Talite Vaioleti (born 13 November 1980) is a Tongan rugby union player, born in Haveluloto, Tonga, who plays for National League 1 side, Darlington Mowden Park R.F.C. He is a utility player able to play as a Lock or in the Back Row.

== Career ==
Vaioleti started to play rugby for Club Levengamalie in 2003. After a club tour to New Zealand, he was persuaded to turn professional and in 2005, was selected to play for Tonga against France. While in France, he was approached to play club rugby in Europe. As a result of this, Vaioleti played one season with Royan in France. From there along with some fellow Tongan players, he moved to England to play for Hertford in 2006. In 2007, Vaioleti joined Jersey where he became captain and led them to two promotions and a game at Twickenham Stadium in London. In 2010, Vaioleti left Jersey to move to Wharfedale after a recommendation from fellow Tongan, Latu Makaafi. After a season, in 2011 he moved to Rotherham Titans where despite making 8 appearances for them in the RFU Championship, due to a lack of starts he moved back to Jersey, who had just been promoted to the RFU Championship, in 2012.

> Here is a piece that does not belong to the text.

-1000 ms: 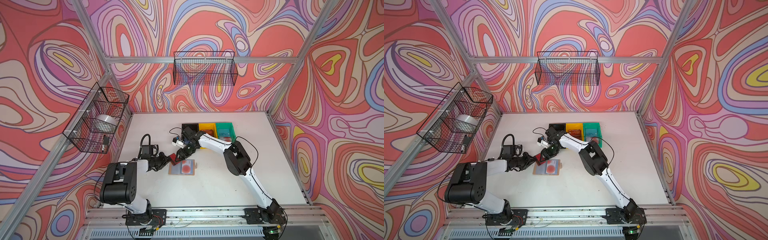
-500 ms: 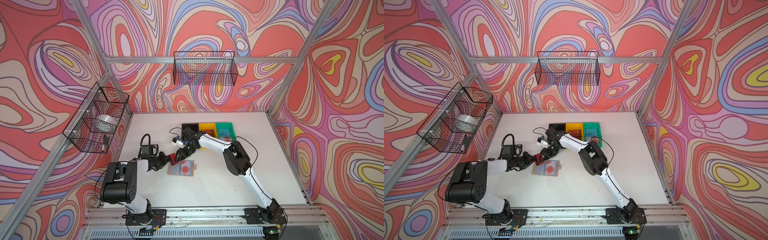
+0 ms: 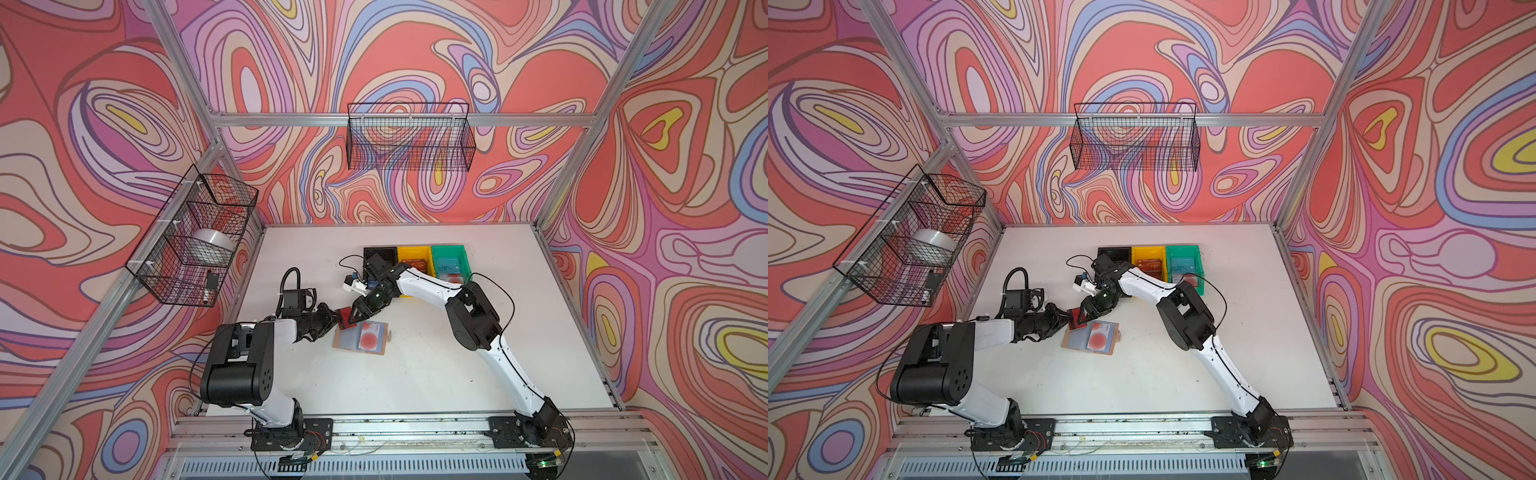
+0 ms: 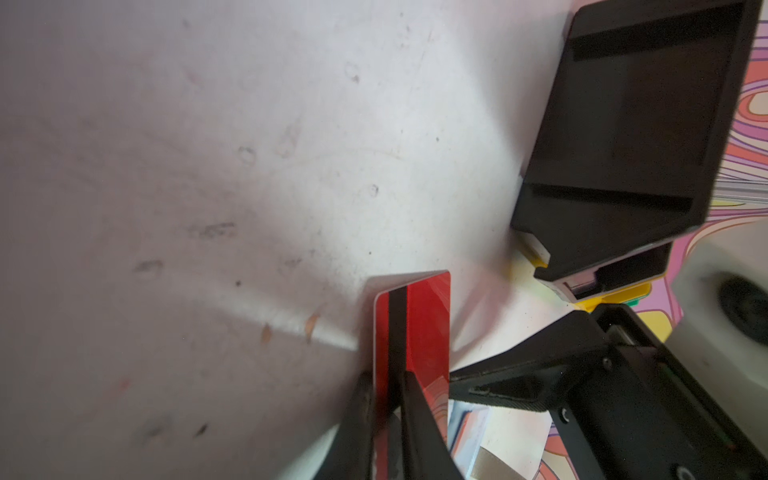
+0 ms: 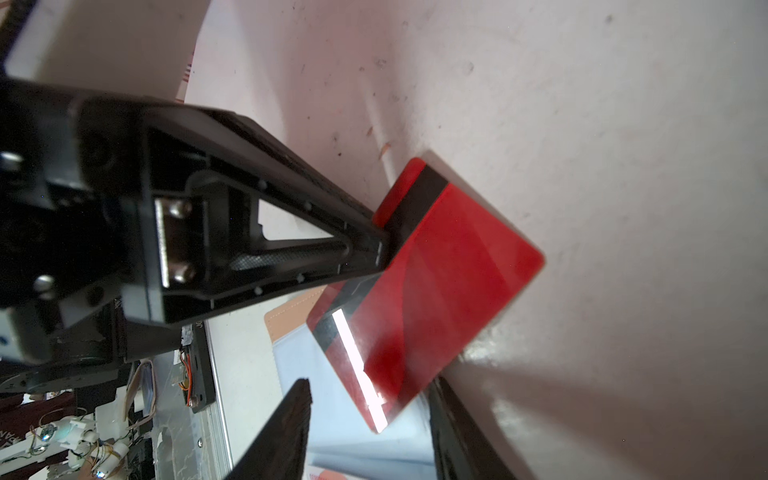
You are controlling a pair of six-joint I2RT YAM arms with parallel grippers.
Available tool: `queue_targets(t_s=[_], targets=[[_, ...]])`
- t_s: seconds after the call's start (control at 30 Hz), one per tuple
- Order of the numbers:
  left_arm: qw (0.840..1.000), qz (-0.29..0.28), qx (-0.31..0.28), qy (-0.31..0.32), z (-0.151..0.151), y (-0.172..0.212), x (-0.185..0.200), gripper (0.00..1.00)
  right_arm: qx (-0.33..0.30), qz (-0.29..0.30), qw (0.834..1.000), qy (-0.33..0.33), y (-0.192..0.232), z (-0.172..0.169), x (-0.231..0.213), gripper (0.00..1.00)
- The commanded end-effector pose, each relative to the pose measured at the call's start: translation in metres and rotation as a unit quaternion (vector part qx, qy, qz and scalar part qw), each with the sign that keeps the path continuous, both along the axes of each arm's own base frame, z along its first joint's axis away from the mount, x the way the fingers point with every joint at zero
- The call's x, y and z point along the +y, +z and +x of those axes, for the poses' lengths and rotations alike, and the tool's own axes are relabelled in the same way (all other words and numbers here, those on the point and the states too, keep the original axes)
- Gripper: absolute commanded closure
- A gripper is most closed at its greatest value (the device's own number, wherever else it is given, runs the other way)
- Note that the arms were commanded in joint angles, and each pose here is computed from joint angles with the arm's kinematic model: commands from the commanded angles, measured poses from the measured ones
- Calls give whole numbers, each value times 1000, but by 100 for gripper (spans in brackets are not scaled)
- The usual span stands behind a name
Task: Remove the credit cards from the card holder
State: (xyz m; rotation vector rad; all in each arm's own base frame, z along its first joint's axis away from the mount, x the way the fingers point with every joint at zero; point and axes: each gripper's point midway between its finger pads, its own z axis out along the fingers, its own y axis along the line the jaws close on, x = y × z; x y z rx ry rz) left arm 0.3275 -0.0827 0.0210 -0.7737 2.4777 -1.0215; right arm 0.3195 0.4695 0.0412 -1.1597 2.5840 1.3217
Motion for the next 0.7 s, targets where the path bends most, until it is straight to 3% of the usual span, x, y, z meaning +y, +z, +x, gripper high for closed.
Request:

=== International career ===
Vaioleti has represented Tonga twice as well as appeared a number of times for Tonga A. In 2010 he received an invitation to represent The Barbarians under England national coach, Brian Ashton against a Forces XV where he scored two tries.

== Personal life ==
Vaioleti was married to a Jerseywoman named Catherine whom he met during his first stint at Jersey. Vaioleti is a member of the Church of Jesus Christ of Latter-day Saints. Between 2001 and 2003 he was a missionary in Australia. In 2011, he was interviewed by the BBC for a radio programme about the haka.